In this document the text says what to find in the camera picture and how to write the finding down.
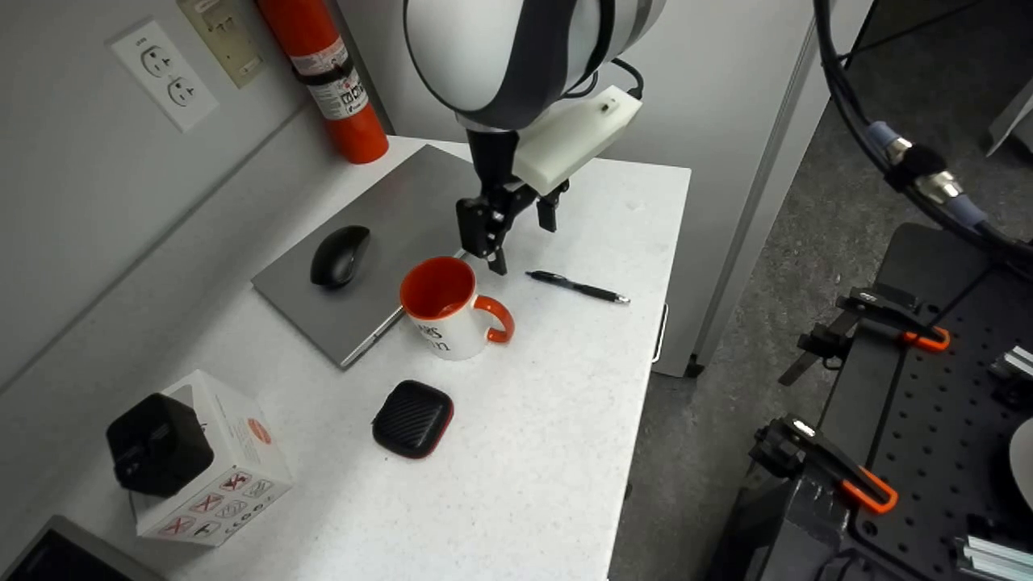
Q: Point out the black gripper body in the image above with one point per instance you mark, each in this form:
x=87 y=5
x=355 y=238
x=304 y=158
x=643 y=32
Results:
x=492 y=163

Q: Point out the black pen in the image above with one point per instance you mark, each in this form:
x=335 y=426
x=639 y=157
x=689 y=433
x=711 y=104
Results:
x=577 y=286

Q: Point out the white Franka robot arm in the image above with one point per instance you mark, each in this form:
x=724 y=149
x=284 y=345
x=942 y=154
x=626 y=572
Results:
x=486 y=53

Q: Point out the grey closed laptop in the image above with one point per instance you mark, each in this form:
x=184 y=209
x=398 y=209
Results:
x=409 y=205

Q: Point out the white mug orange interior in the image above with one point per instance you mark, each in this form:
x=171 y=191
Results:
x=453 y=333

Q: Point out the black computer mouse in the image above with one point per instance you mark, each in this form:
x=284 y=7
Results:
x=340 y=255

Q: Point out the red fire extinguisher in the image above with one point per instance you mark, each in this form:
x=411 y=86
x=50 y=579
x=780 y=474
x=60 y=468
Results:
x=345 y=109

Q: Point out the black earbuds case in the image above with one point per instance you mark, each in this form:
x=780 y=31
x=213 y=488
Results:
x=411 y=418

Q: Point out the white cardboard box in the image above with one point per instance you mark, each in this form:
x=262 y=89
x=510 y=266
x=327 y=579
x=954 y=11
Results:
x=231 y=478

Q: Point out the black cube device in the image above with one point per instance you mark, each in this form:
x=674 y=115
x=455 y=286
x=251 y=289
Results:
x=157 y=443

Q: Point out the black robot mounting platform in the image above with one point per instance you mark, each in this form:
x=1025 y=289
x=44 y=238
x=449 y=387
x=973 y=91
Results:
x=936 y=429

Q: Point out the black cooktop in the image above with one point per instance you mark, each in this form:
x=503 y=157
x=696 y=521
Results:
x=52 y=559

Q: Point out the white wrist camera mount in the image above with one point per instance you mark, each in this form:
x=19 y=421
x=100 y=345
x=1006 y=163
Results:
x=571 y=132

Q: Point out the beige wall plate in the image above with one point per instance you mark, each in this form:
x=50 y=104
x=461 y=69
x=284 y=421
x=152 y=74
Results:
x=221 y=38

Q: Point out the white wall outlet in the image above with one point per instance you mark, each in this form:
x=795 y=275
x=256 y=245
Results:
x=162 y=74
--------
▸ **TASK ITEM**:
Please reproduce, exactly as they appear above, the lines from the line containing "x=398 y=209" up to and including the line containing "Q: Point out the black computer".

▸ **OUTPUT BELOW**:
x=398 y=209
Results:
x=409 y=205

Q: Point out the white mug orange interior in the image above with one point per instance you mark, each in this form:
x=171 y=191
Results:
x=453 y=333

Q: Point out the black computer mouse in the image above with one point per instance you mark, each in this form:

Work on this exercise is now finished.